Required work -
Transcribe the full listing exactly, and drop every picture.

:::

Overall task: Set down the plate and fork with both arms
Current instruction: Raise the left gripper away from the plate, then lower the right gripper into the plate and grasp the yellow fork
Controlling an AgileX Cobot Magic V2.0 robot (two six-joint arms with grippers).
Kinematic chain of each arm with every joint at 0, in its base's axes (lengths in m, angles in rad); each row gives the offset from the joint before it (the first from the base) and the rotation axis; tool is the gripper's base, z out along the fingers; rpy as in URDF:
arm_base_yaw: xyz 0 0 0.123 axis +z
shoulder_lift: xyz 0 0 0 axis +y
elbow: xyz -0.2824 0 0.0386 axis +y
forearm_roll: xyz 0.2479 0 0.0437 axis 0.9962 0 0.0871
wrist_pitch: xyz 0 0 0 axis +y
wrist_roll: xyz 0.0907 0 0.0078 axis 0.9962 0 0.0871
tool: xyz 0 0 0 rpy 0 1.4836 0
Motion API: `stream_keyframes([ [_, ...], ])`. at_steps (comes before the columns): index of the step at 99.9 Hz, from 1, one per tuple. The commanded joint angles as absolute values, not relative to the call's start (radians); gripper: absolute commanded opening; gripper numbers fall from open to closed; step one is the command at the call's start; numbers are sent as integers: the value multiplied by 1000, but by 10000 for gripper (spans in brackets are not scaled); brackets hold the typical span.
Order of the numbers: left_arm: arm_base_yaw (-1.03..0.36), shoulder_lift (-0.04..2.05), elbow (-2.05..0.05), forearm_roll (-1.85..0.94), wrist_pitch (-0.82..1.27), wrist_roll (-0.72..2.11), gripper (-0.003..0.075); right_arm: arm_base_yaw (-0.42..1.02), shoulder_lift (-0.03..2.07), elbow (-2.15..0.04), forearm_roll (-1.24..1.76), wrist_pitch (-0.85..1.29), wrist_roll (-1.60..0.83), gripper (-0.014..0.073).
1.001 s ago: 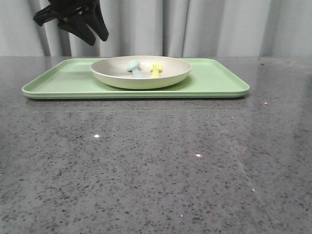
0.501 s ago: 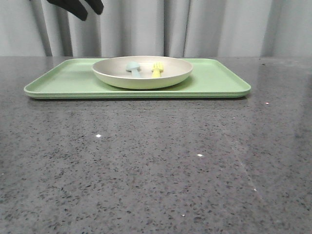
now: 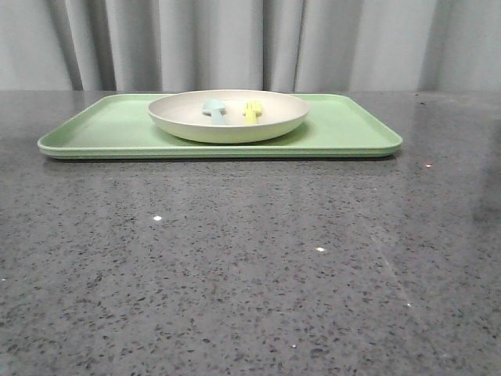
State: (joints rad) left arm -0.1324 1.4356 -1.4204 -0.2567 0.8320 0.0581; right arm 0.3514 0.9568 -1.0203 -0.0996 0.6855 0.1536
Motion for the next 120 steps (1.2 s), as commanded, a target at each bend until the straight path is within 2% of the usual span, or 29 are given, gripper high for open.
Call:
stream_keyframes([
  [1, -131, 1324, -1363, -260, 743, 46, 282, 380, 1033, -1124, -105, 661, 150, -64],
  [9, -131, 1247, -1285, -248, 715, 46, 282, 403, 1107, -1200, -105, 697, 150, -55],
  [18, -131, 1175, -1204, -231, 684, 46, 282, 423, 1192, -1281, -104, 741, 150, 6],
  [28, -131, 1094, -1127, -225, 666, 46, 281, 445, 1278, -1367, -100, 784, 150, 148],
  [40, -131, 1019, -1050, -225, 650, 46, 282, 469, 1383, -1468, -83, 820, 151, 358],
  [50, -131, 973, -1004, -227, 647, 46, 282, 488, 1467, -1555, -57, 851, 151, 442],
  [90, -131, 928, -981, -254, 645, 46, 282, 552, 1832, -1982, -34, 1034, 196, 447],
  [120, -131, 928, -981, -272, 638, 46, 282, 552, 2011, -2112, -34, 1106, 266, 447],
])
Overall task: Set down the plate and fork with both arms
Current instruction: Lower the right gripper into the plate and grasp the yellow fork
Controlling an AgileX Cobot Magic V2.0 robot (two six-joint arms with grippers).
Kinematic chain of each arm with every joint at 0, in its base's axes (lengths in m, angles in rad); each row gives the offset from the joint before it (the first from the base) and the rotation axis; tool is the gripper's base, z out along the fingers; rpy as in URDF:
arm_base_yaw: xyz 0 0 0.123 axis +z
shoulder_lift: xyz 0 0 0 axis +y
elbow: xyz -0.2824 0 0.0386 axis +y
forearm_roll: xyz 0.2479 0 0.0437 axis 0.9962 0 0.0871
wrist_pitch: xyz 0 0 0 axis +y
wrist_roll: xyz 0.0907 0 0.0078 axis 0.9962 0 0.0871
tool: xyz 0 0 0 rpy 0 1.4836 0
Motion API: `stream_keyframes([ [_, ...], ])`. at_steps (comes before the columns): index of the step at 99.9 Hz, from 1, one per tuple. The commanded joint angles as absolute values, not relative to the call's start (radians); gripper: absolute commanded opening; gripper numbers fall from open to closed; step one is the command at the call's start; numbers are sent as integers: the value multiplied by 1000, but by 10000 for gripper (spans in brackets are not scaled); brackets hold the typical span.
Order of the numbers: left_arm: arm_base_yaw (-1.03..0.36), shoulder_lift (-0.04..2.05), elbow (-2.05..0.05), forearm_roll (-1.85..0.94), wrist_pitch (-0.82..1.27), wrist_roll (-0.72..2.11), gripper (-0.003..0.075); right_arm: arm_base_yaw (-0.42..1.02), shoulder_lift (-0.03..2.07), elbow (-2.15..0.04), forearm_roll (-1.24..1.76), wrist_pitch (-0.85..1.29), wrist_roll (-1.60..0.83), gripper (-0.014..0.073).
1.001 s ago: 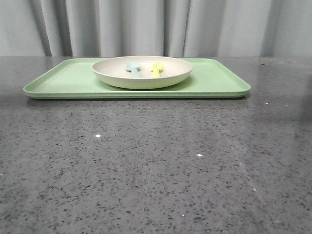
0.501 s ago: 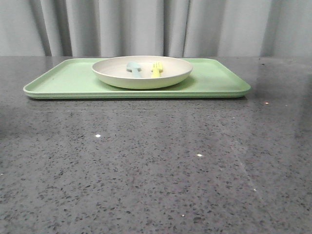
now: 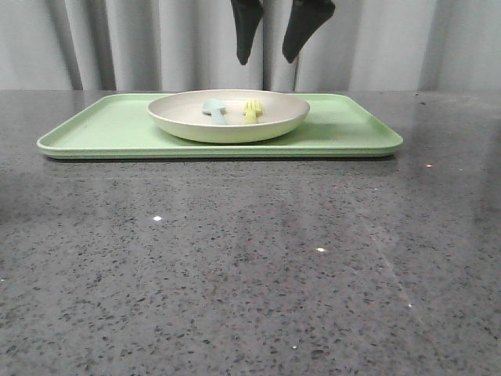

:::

Answer to this task -
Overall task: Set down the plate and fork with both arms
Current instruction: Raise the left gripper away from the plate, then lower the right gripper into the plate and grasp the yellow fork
Controlling an AgileX Cobot Magic V2.0 robot (two six-joint arms with grippers).
Kinematic chain of each arm with every joint at 0, in its base's axes (lengths in m, angles in rad); each row gives the offset from the joint before it (the first from the base) and the rotation axis; tool is the gripper's base, z out along the fingers; rpy as in URDF:
arm_base_yaw: xyz 0 0 0.123 axis +z
shoulder_lift: xyz 0 0 0 axis +y
elbow: xyz -0.2824 0 0.0386 axis +y
forearm_roll: xyz 0.2479 0 0.0437 axis 0.9962 0 0.0871
wrist_pitch: xyz 0 0 0 axis +y
wrist_roll: xyz 0.0907 0 0.0078 axis 0.9962 0 0.0871
tool: xyz 0 0 0 rpy 0 1.4836 0
Motion API: `stream_keyframes([ [_, ...], ])`. at_steps (comes before the columns): index of the step at 99.9 Hz, from 1, one per tuple. The commanded joint angles as absolute values, not relative to the call's start (radians); gripper: absolute commanded opening; gripper numbers fall from open to closed; step one is the command at the call's start; numbers are sent as integers: the value multiplied by 1000, but by 10000 for gripper (spans in brackets are not scaled); brackets hold the typical span.
Order of the numbers: left_arm: arm_base_yaw (-1.03..0.36), shoulder_lift (-0.04..2.05), elbow (-2.05..0.05), forearm_roll (-1.85..0.94), wrist_pitch (-0.82..1.27), wrist_roll (-0.72..2.11), gripper (-0.003..0.075); right_arm: arm_base_yaw (-0.42..1.02), shoulder_lift (-0.03..2.07), elbow (-2.15..0.04), forearm_roll (-1.24..1.76), wrist_pitch (-0.85..1.29), wrist_roll (-1.60..0.83), gripper (-0.014..0.073).
1.001 s ago: 
0.501 s ago: 
now: 
State: (joints rad) left arm -0.1324 1.4356 -1.4204 -0.2567 0.8320 0.0581; right arm 0.3514 0.9568 -1.0203 -0.0996 0.6855 0.1536
Motion for the next 120 steps (1.2 s), as commanded, a target at each bend until the straight path is within 2% of the usual span, or 29 are given, gripper high for open.
Call:
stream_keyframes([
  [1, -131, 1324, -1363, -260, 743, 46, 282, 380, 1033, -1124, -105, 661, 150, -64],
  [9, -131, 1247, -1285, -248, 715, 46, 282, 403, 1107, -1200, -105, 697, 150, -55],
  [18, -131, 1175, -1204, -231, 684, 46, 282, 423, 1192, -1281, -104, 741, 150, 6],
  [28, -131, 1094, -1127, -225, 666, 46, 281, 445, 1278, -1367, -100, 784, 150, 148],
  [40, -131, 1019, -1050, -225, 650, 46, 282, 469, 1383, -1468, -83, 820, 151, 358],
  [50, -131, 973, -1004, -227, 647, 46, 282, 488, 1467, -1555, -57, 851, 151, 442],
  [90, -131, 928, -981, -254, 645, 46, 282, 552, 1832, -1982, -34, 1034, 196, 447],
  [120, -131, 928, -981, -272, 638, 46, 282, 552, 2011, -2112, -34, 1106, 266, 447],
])
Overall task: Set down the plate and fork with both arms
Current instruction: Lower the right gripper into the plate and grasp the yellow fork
Controlling an AgileX Cobot Magic V2.0 robot (two six-joint arms with grippers).
Kinematic chain of each arm with every joint at 0, in its base's axes (lengths in m, angles in rad); each row gives the offset from the joint before it (the first from the base) and the rotation axis; tool is the gripper's base, z out along the fingers; rpy as in URDF:
arm_base_yaw: xyz 0 0 0.123 axis +z
shoulder_lift: xyz 0 0 0 axis +y
elbow: xyz -0.2824 0 0.0386 axis +y
forearm_roll: xyz 0.2479 0 0.0437 axis 0.9962 0 0.0871
wrist_pitch: xyz 0 0 0 axis +y
wrist_roll: xyz 0.0907 0 0.0078 axis 0.9962 0 0.0871
tool: xyz 0 0 0 rpy 0 1.4836 0
Motion API: `stream_keyframes([ [_, ...], ])`. at_steps (comes before the columns): index of the step at 99.9 Hz, from 1, one per tuple. The commanded joint angles as absolute values, not relative to the call's start (radians); gripper: absolute commanded opening; gripper numbers fall from open to closed; step one is the command at the call's start; numbers are sent as integers: the value multiplied by 1000, but by 10000 for gripper (spans in brackets are not scaled); brackets hold the typical span.
Order of the numbers: left_arm: arm_base_yaw (-1.03..0.36), shoulder_lift (-0.04..2.05), elbow (-2.05..0.05), forearm_roll (-1.85..0.94), wrist_pitch (-0.82..1.27), wrist_roll (-0.72..2.11), gripper (-0.003..0.075); right_arm: arm_base_yaw (-0.42..1.02), shoulder_lift (-0.03..2.07), elbow (-2.15..0.04), forearm_roll (-1.24..1.76), wrist_pitch (-0.85..1.29), wrist_roll (-1.60..0.83), gripper (-0.014..0.073).
1.001 s ago: 
0.501 s ago: 
now: 

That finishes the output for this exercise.